<<<<
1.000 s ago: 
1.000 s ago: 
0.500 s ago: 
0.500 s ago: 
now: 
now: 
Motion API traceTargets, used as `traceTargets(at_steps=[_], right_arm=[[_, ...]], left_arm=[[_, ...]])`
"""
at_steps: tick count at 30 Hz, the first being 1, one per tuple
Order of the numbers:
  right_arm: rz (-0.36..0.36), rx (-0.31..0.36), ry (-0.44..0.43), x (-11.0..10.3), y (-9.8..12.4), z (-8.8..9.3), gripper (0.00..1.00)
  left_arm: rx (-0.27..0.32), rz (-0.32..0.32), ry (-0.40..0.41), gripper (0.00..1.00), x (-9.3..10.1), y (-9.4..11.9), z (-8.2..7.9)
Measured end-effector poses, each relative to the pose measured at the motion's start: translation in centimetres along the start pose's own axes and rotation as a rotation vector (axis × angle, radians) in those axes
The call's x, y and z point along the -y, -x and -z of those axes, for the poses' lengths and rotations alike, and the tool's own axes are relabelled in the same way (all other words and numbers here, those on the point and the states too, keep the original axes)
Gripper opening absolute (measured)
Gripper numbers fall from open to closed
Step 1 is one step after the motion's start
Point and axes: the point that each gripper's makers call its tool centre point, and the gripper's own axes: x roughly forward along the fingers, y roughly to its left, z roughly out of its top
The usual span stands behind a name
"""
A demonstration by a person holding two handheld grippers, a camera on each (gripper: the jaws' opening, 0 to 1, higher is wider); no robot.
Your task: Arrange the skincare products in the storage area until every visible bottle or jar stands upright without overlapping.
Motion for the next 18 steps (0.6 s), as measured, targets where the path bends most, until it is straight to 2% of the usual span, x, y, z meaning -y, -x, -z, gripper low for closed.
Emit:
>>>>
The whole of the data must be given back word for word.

▶ EXERCISE ANSWER
1.000 s ago: 
1.000 s ago: 
0.500 s ago: 
0.500 s ago: 
now: 
now: 
Motion API traceTargets, used as `traceTargets(at_steps=[_], right_arm=[[_, ...]], left_arm=[[_, ...]])`
"""
at_steps: tick count at 30 Hz, the first being 1, one per tuple
Order of the numbers:
  right_arm: rz (-0.36..0.36), rx (-0.31..0.36), ry (-0.44..0.43), x (-11.0..10.3), y (-9.8..12.4), z (-8.8..9.3), gripper (0.00..1.00)
  left_arm: rx (-0.27..0.32), rz (-0.32..0.32), ry (-0.40..0.41), gripper (0.00..1.00), x (-9.3..10.1), y (-9.4..11.9), z (-8.2..7.9)
Measured end-effector poses, each relative to the pose measured at the motion's start: translation in centimetres along the start pose's own axes and rotation as a rotation vector (axis × angle, radians) in those axes
The call's x, y and z point along the -y, -x and -z of those axes, for the poses' lengths and rotations alike, and the tool's own axes are relabelled in the same way (all other words and numbers here, those on the point and the states too, keep the original axes)
Gripper opening absolute (measured)
Gripper numbers fall from open to closed
Step 1 is one step after the motion's start
Point and axes: the point that each gripper's makers call its tool centre point, and the gripper's own axes: x roughly forward along the fingers, y roughly to its left, z roughly out of its top
The usual span stands behind a name
"""
A demonstration by a person holding two handheld grippers, a camera on each (gripper: the jaws' opening, 0 to 1, higher is wider); no robot.
Your task: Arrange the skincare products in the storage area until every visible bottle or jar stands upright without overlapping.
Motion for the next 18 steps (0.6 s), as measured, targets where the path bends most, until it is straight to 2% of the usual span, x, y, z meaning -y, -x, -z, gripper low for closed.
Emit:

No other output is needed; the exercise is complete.